8. Haz que suceda el contacto real

Hasta ahora, las mascotas han sido distantes y recompensadas por estar tranquilas una con otra. Ahora, manteniendo el control, puedes permitir que se acerquen a la puerta. Por si acaso, mantén al perro atado y también asegúrate de que el gato no salte la puerta. En esta etapa, ninguno de ellos puede tocarse, pero pueden olfatearse entre sí. Empieza a observar. Si ambos parecen tranquilos, las barreras pueden quitarse por un tiempo.
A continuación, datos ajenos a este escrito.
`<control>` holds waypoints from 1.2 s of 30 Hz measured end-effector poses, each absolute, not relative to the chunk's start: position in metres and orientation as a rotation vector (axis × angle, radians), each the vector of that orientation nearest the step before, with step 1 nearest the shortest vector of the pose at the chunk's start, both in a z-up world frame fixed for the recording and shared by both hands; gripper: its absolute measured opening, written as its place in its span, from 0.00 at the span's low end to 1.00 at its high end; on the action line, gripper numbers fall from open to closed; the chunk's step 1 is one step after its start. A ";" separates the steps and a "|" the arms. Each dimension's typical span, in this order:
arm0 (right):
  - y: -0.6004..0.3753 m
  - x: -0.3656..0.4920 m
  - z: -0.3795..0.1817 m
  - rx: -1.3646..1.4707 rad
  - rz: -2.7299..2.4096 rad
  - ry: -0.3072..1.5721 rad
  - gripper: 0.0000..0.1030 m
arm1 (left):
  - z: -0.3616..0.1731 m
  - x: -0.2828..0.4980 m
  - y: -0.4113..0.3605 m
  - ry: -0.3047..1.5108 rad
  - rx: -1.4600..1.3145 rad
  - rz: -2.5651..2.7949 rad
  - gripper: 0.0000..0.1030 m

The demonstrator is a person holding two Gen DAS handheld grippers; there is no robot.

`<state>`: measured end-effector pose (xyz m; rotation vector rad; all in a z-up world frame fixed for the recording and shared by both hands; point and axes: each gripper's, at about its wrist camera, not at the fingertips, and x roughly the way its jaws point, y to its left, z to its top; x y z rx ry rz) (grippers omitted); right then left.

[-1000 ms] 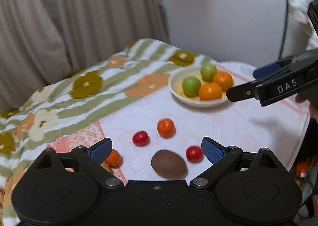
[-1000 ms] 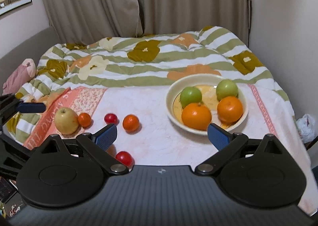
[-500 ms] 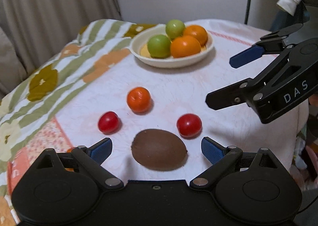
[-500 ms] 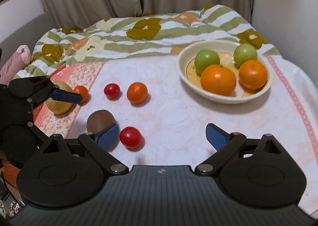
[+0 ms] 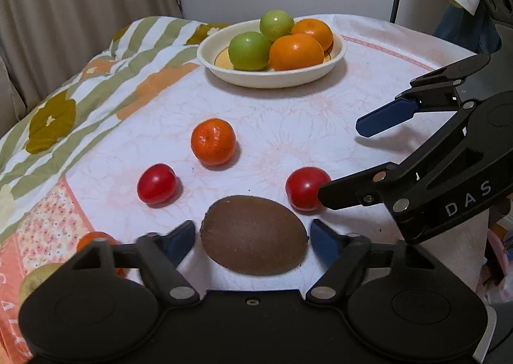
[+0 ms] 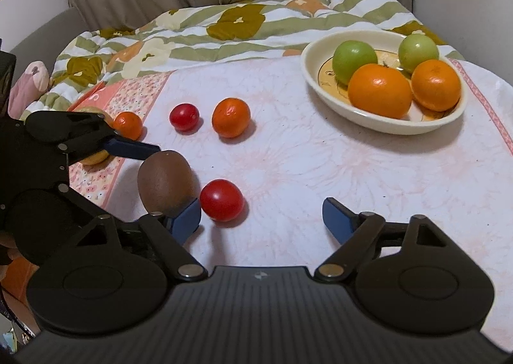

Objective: Organize fruits
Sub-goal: 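Grasp the brown kiwi with the left gripper while the right gripper grasps a red tomato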

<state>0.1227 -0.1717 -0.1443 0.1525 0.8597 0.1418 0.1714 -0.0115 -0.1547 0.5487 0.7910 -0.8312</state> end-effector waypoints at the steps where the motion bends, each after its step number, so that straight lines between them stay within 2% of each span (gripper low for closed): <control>1: -0.171 0.123 -0.144 0.152 0.145 0.861 0.93 | -0.154 0.171 -0.011 0.790 0.542 -0.835 0.72; 5: -0.166 0.124 -0.147 0.139 0.162 0.871 0.87 | -0.153 0.171 -0.011 0.793 0.544 -0.830 0.68; 9: -0.162 0.127 -0.150 0.137 0.186 0.887 0.77 | -0.153 0.168 -0.008 0.789 0.558 -0.822 0.68; 12: -0.159 0.130 -0.151 0.122 0.196 0.884 0.76 | -0.152 0.167 -0.003 0.795 0.553 -0.803 0.68; 21: -0.148 0.137 -0.152 0.090 0.238 0.878 0.62 | -0.151 0.161 0.012 0.821 0.523 -0.727 0.68; 24: -0.144 0.138 -0.153 0.078 0.246 0.879 0.51 | -0.151 0.160 0.016 0.827 0.512 -0.705 0.68; 27: -0.141 0.138 -0.153 0.062 0.249 0.875 0.51 | -0.151 0.159 0.019 0.832 0.499 -0.685 0.68; 28: -0.140 0.138 -0.153 0.057 0.248 0.873 0.47 | -0.151 0.158 0.020 0.834 0.495 -0.679 0.68; 36: -0.143 0.132 -0.144 0.053 0.255 0.849 0.46 | -0.143 0.151 0.026 0.830 0.458 -0.629 0.67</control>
Eventualmente, aumentando gradualmente el tiempo de cada sesión, permite que tu gato y tu perro estén en la misma habitación. En esta etapa final, sigue siendo una buena idea mantener al perro atado, por si acaso. Asegúrate de que cada vez que presentes a tus mascotas, estén cada vez más cerca una de la otra.

9. Convivencia

Si han aprendido a tolerarse, ya es hora de que vivan juntos. Independientemente de todo, asegúrate de que tu perro no pueda acceder a la comida del gato. Proporciona a tus mascotas adiestramiento, juguetes, atención, etc. para su crecimiento mental y físico.